By Black Car
Dan Glendining is a song writer and musician whose previous band Headswim made a little progress into the national consciousness during the 90s. Based in East London, he can sing, write and play intelligently simple pop songs with depth and poise.
This first album for the new project, on Altered States, was maybe a bit indulgent in its conception. The Fran Healy moments, the Chris Martin trembles and the Thom Yorke episodes are almost uncomfortably still there in the generally excellent mix. There's even a Sigur Ros-a-like section in "Promises" at track 9.
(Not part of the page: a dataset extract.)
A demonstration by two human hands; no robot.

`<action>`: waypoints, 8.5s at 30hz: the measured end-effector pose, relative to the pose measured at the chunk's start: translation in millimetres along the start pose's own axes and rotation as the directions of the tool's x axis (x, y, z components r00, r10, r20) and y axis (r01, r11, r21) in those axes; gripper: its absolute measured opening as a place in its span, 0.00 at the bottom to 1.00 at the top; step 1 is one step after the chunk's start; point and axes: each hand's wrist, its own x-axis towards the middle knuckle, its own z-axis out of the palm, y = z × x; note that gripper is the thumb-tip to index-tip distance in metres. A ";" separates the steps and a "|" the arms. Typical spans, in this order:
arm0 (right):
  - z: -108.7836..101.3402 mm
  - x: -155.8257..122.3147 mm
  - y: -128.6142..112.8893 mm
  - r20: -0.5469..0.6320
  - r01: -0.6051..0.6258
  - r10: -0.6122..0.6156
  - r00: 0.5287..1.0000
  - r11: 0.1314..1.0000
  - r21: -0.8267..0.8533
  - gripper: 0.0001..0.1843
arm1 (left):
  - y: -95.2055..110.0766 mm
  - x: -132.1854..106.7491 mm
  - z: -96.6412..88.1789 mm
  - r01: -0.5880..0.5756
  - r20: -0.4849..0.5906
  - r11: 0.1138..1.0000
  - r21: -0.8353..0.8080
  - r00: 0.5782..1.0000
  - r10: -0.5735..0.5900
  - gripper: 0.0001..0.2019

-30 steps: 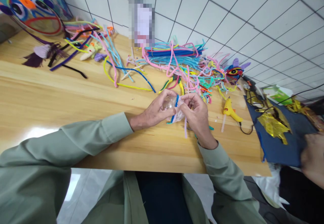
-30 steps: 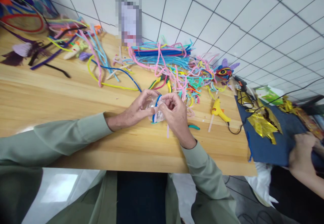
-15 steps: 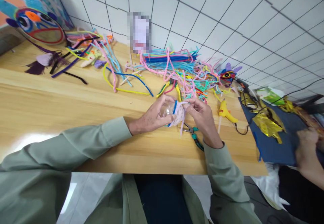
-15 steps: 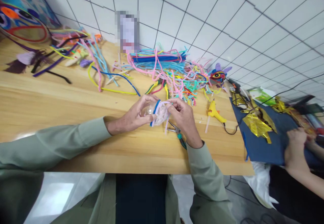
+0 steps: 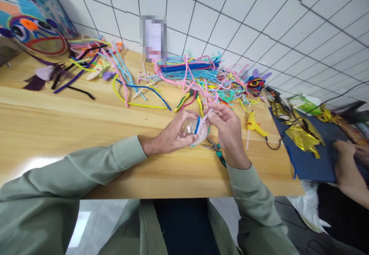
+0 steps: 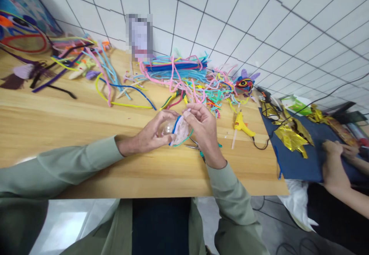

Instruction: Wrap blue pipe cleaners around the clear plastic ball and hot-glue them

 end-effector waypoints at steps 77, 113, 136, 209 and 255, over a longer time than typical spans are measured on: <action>-2.8 -21.6 13.1 0.053 0.074 -0.061 0.997 0.952 -0.296 0.12 | 7.8 1.6 -3.0 -0.156 0.104 0.976 0.152 0.984 0.142 0.24; -6.5 -12.1 12.7 0.163 0.005 0.013 0.987 0.994 -0.109 0.08 | 5.8 0.6 -1.4 -0.227 0.116 0.962 0.155 0.971 0.210 0.25; 3.8 -15.4 15.2 0.111 0.020 -0.009 0.994 0.995 -0.099 0.10 | 16.9 1.0 -6.3 -0.022 0.078 0.998 0.056 0.997 0.018 0.11; 7.4 -19.1 14.6 0.112 -0.001 0.009 0.994 0.997 -0.079 0.09 | 24.8 18.2 -10.7 0.489 0.213 0.840 -0.233 0.869 -0.447 0.18; -10.6 -42.1 -10.6 0.189 0.623 -0.612 0.768 0.647 -0.438 0.07 | 0.3 -4.9 -4.4 0.170 -0.029 0.984 0.061 0.985 -0.169 0.30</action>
It's surely going to be hard to be noticed when the most noticeable thing about you is how startlingly alike you are to several other fine people. But the album begins on an off beat Ben Kweller sort of song that grabs my attention and tickles all the parts I enjoy - some nudging guitar changes, a two part harmony vocal track, a slow burning big guitar crescendo half way in. It's classy stuff. Next up, "Come on Home" is so Thom Yorke on the intro that the only way it got past the producer was the startling shift to a so Travis it's ridiculous chorus. It's lovely.
"100% proof" is indie lo-fi leading into power pop guitar a la Fountains of Wayne, more distinctly Black Car this time though. "You'll Be The End" goes back into Bends-era Radiohead acoustic guitar and stretched vocal intensity, but builds towards a Nashville pedal steel and huge vocal finale. Confused yet?
And so it chops about. There's plenty of engaging and well played, lusciously recorded guitar. Moods shift from quiet introspection to pomp rock thunder in an OK Computer kind of way (Just check out "Count Them On One Hand" and think back to "Paranoid Android"). So it won't work as a "sound of the summer" mood record. It's generally too up and down for that.
The stand out song for me is "St. John" which has a big open Irish feel to it in the Planxty originating Paul Brady style. Very folk song and very stirring. Which is a Good Thing in my books - too few of the current Brits pay attention to their real heritage, wasting their lives on the shrivelled roots of John Lydon and Noel Gallagher. "Shadows" has jangly indie guitar and Reindeer section smoothness in the vocals. "She Makes Me Smile" goes acoustic guitar and rich tenor voice up to a calliope style waltz that could have Mercury Rev in the room. This is production virtuosity, right enough.
Then, with the six minutes of aforementioned "Promises" comes ambient noise and soundscape guitar promising the tragic end of a good weepy film about lower middle class life in London or Edinburgh. But maybe this time, for just once, the production overwhelms the perfect miniature song at its heart. There's even a string section and a small choir. But the song never really justifies the complexity and the structure makes no sense that I can follow. One grand thing after another is what it feels like. Epics are fine - you just need a beginning, a middle and an end and Sigur Ros could easily and profitably have been left out of the plans. The legacy of Radiohead is a bastard.
"Roadtrip" is more like it. The end track, with its Chris Martin vocal tricks is a lovely tune and a simple production that suits it well. The piano sound is rich and simple, the acoustic guitar sounds sweet and the brushed drum fill sits down very nicely. Keyboard additions gradually arrive and lift the mood steadily and gracefully. If this sort of stuff is going to start selling in van loads, then I'll be happy. You can't have too much of a good thing.